Je voudrais participer à votre concours, en tentant d'éviter de jouer selon les règlements, mais en jouant le jeu dans un sens contraire. La France et sa littérature a perdu toutes ses plumes et ses gloires, tout le prestige qu'elle possédait avant la guerre. Sa dernière heure de gloire se situe juste après la fin de cette guerre, mais cette ère de l'absurde, post atomique, post holocauste, ce désespoir généralisé fut un chant du cygne, en même temps que sonna le glas.
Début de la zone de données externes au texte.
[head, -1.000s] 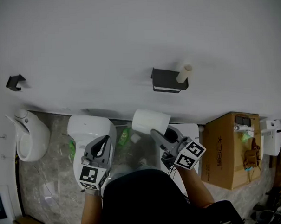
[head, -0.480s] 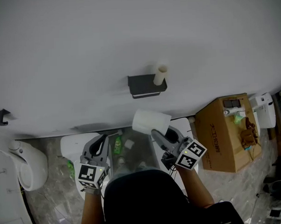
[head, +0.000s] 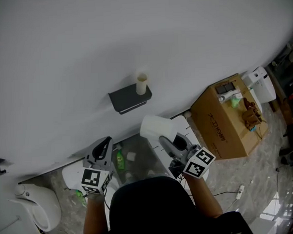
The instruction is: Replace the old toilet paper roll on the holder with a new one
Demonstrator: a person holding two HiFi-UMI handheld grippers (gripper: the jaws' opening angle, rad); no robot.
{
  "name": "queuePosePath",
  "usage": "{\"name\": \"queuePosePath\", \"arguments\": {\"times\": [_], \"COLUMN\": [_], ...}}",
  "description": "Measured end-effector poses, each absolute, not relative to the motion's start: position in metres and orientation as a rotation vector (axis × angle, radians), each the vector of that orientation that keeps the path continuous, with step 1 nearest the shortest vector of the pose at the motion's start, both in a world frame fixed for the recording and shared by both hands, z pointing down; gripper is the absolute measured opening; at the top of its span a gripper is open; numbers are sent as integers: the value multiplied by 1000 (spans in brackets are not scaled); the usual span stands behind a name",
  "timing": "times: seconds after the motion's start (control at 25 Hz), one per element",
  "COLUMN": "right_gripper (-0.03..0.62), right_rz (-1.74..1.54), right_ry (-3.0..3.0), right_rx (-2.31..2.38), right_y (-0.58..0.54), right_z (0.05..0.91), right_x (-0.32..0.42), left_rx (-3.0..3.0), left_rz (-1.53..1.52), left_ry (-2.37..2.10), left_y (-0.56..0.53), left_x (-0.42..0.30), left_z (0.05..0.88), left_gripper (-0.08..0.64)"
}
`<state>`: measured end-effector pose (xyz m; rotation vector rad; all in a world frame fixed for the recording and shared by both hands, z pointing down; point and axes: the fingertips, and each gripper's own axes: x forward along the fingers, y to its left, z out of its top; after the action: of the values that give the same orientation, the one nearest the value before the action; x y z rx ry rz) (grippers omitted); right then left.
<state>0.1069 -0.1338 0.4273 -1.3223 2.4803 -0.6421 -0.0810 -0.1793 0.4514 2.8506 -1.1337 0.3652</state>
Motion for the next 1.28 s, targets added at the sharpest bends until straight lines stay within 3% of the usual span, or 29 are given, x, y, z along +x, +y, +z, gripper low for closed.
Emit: {"name": "queuePosePath", "arguments": {"times": [0.6,0.88,1.0,1.28], "right_gripper": [137,137,137,137], "right_rz": [-595,-548,-537,-531], "right_ry": [2228,2103,2052,1963], "right_rx": [-1638,-1773,-1823,-1896], "right_y": [-92,-68,-55,-33], "right_z": [431,425,426,433], "right_x": [168,198,206,218], "left_rx": [3358,3451,3488,3465], "left_rz": [697,1182,1504,1844], "left_ry": [-766,-532,-494,-354], "left_y": [-263,-293,-301,-311], "left_x": [28,72,82,102], "left_z": [374,387,396,412], "left_gripper": [41,189,199,209]}}
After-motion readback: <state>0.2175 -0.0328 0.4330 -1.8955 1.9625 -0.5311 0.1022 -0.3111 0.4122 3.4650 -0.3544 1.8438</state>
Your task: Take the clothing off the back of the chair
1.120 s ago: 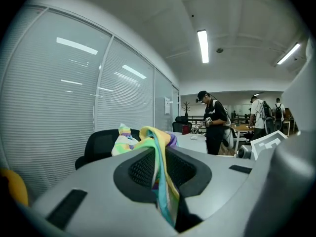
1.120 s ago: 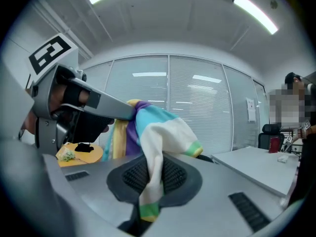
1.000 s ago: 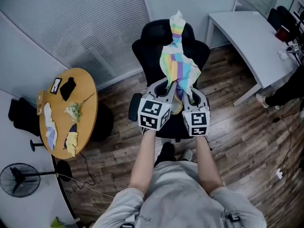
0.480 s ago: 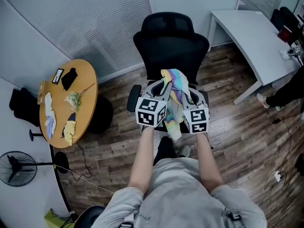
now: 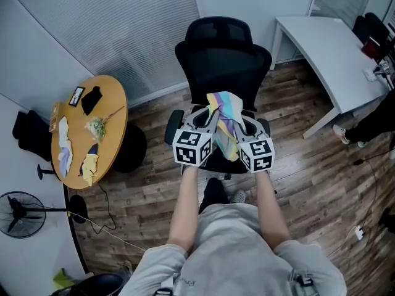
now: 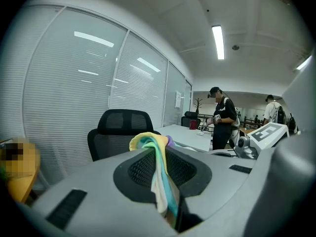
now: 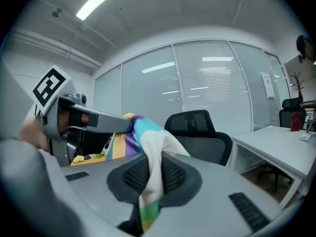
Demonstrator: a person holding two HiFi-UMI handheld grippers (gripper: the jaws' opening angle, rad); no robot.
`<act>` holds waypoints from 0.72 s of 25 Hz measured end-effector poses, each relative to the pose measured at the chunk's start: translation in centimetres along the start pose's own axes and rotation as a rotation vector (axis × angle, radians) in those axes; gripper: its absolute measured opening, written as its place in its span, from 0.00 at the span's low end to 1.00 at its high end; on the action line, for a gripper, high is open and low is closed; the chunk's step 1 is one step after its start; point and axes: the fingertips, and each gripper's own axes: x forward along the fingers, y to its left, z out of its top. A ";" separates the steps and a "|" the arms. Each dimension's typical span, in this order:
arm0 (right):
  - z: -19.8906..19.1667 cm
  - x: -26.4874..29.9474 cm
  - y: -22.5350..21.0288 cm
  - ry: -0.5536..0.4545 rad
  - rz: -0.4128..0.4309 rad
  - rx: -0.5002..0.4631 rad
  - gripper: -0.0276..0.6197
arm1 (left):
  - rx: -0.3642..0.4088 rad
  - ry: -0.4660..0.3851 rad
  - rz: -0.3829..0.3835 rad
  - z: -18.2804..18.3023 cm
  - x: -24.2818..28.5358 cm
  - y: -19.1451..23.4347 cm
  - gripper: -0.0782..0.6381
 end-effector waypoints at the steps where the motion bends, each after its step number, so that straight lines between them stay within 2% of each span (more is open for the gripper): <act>1: 0.1 0.0 -0.1 -0.002 0.000 -0.002 0.11 | 0.000 -0.003 0.001 0.1 0.0 0.0 0.21; 18: 0.8 -0.6 0.1 -0.023 0.002 0.002 0.11 | 0.025 -0.020 0.004 1.1 -0.4 -0.5 0.21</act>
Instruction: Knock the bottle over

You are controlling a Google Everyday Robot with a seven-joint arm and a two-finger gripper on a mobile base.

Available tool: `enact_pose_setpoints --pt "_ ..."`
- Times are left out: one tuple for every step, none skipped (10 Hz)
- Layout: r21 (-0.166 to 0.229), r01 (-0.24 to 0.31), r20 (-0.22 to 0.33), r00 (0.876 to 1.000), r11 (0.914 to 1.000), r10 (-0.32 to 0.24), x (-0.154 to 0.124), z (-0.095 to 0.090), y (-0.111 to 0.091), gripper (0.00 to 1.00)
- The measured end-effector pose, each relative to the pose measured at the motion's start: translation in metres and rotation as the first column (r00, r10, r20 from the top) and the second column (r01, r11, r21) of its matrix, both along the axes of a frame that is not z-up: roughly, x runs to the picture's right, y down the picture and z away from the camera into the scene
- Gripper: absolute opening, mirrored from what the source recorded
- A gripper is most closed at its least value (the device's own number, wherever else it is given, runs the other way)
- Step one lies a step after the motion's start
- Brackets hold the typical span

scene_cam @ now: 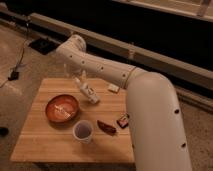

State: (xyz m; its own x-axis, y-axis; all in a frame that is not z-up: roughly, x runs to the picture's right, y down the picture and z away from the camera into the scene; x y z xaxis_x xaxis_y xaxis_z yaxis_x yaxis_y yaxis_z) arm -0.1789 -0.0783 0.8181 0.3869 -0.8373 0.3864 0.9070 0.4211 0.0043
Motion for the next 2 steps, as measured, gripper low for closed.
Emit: enact_pose_setpoints --pt "0.002 0.008 0.025 1.0 1.0 -0.008 -0.0069 -0.0007 -0.0009 0.65" --pt "0.004 0.012 0.045 0.999 0.9999 -0.012 -0.0124 -0.0013 -0.0007 0.65"
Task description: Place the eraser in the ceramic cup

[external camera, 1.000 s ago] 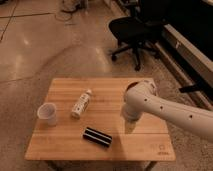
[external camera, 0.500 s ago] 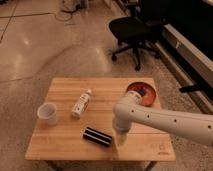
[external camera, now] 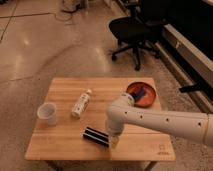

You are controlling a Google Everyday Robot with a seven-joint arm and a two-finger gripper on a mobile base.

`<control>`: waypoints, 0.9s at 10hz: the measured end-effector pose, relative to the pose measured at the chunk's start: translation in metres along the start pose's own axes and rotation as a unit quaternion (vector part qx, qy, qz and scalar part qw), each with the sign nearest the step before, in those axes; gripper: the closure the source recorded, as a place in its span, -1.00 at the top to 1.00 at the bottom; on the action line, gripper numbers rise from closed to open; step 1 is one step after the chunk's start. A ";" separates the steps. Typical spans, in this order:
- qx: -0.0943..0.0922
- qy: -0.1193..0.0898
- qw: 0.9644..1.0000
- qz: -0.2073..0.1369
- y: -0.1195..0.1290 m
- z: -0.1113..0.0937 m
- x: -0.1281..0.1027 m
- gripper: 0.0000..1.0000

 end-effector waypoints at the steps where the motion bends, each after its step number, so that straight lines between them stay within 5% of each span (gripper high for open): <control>1: 0.002 -0.004 1.000 0.006 0.001 0.000 -0.005 0.30; 5: 0.014 0.000 1.000 0.019 -0.005 0.007 -0.020 0.30; 9: 0.046 0.012 0.998 0.030 -0.023 0.006 -0.034 0.30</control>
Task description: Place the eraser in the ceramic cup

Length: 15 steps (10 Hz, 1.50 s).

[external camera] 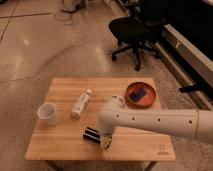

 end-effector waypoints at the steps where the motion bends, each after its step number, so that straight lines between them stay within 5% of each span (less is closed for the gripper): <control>1: 0.002 0.003 1.000 0.005 0.000 0.002 -0.002 0.30; 6: -0.011 0.039 0.999 0.024 0.011 0.032 -0.005 0.30; 11: 0.021 0.036 0.996 0.076 -0.016 0.022 -0.008 0.30; 15: 0.022 0.042 0.996 0.077 -0.016 0.026 -0.011 0.30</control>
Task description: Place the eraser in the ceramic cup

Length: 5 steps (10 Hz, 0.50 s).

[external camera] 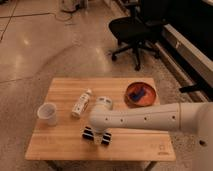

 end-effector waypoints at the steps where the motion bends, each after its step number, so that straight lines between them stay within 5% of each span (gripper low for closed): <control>1: -0.002 0.004 1.000 -0.002 0.001 0.003 -0.001 0.30; 5: -0.003 0.021 1.000 -0.010 -0.007 0.009 -0.008 0.30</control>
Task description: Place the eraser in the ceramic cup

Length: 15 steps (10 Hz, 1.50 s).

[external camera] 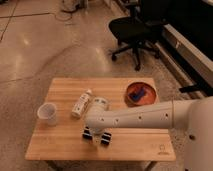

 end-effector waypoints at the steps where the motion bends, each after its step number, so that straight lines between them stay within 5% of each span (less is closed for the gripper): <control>1: 0.002 0.002 1.000 -0.003 -0.005 0.000 -0.004 0.29; 3: 0.003 0.005 1.000 -0.010 -0.008 0.001 -0.006 0.06; 8: -0.004 0.013 1.000 -0.022 -0.002 0.014 -0.003 -0.94; 13: -0.009 0.015 0.999 -0.035 0.001 0.020 0.000 -1.00; 15: -0.015 -0.005 0.998 -0.063 0.011 0.016 -0.003 -1.00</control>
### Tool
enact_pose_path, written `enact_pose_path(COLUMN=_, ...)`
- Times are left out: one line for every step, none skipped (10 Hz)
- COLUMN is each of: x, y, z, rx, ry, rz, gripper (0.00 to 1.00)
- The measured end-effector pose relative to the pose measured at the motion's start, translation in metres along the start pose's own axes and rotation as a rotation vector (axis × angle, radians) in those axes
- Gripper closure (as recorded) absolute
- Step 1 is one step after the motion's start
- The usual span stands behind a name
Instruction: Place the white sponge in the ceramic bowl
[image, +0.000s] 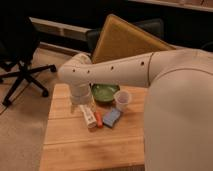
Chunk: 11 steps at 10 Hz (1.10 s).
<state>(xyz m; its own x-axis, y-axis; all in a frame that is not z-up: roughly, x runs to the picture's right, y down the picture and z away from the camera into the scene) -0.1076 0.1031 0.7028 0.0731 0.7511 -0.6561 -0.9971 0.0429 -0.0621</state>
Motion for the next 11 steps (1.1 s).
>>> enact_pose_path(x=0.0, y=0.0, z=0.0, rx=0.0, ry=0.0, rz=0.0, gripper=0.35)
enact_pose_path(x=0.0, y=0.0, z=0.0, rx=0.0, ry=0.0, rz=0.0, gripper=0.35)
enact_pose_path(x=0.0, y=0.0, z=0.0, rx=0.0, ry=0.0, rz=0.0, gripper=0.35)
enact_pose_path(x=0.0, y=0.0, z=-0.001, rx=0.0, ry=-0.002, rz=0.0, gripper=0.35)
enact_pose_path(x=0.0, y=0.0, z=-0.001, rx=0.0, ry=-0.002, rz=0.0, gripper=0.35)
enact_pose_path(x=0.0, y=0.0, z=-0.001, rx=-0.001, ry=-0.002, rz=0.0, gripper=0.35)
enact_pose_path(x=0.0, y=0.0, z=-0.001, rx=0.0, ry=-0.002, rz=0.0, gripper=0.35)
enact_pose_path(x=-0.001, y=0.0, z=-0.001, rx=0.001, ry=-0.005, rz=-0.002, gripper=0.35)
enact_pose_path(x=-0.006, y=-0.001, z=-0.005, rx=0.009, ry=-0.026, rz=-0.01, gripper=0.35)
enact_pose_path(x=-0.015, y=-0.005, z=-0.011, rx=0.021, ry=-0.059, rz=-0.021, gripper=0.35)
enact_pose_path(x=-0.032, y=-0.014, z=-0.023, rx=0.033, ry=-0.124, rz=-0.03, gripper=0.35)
D'un terreau aussi peu fertile, sortira le nouveau roman, le structuralisme, un esprit de sérieux peu réjouissant. Mais cette décadence de la littérature française est tout à son honneur, c'est sa gloire d'avoir assumé la perte de prestige de l'oeuvre littéraire. En effet, les crises multiples qui ont secoué les sociétés et qui continuent toujours, MARQUENT en réalité, la fin d'une époque que certains ont appelé Néolithique. La littérature, depuis Joyce et Mallarmé, n'a pas cessé de douter d'elle-même; n'a pas cessé de contester son pouvoir d'évocation et de construction. La littérature n'est qu'une invention de l'homme fort récente. L'alphabet ne remonte pas très loin dans le temps. L'écriture n'est qu'une technique qui n'a cessé de vouloir se perfectionner. Mais d'un simple coup d'oeil sur la philosophie du langage ou des sciences linguistiques, on constate que tous concluent dans l'imperfection de cette mécanique qu'est la littérature. Cela est tout à fait logique et normal, puisque la conscience moderne se trouvant en panne, celle postmoderne venant la bousculer et depuis l'avènement du cyberspace et de l'hypertexte, un nouveau langage, un nouvel alphabet est en train de naître et de vivre sur les cendres de la vieille littérature qui a rendu le souffle, circa 1950, avec Godot et l'Innomable.
Les choses vont très vite aujourd'hui, le monde moderne en panne mortelle, se voit dépassé par un monde hypermoderne.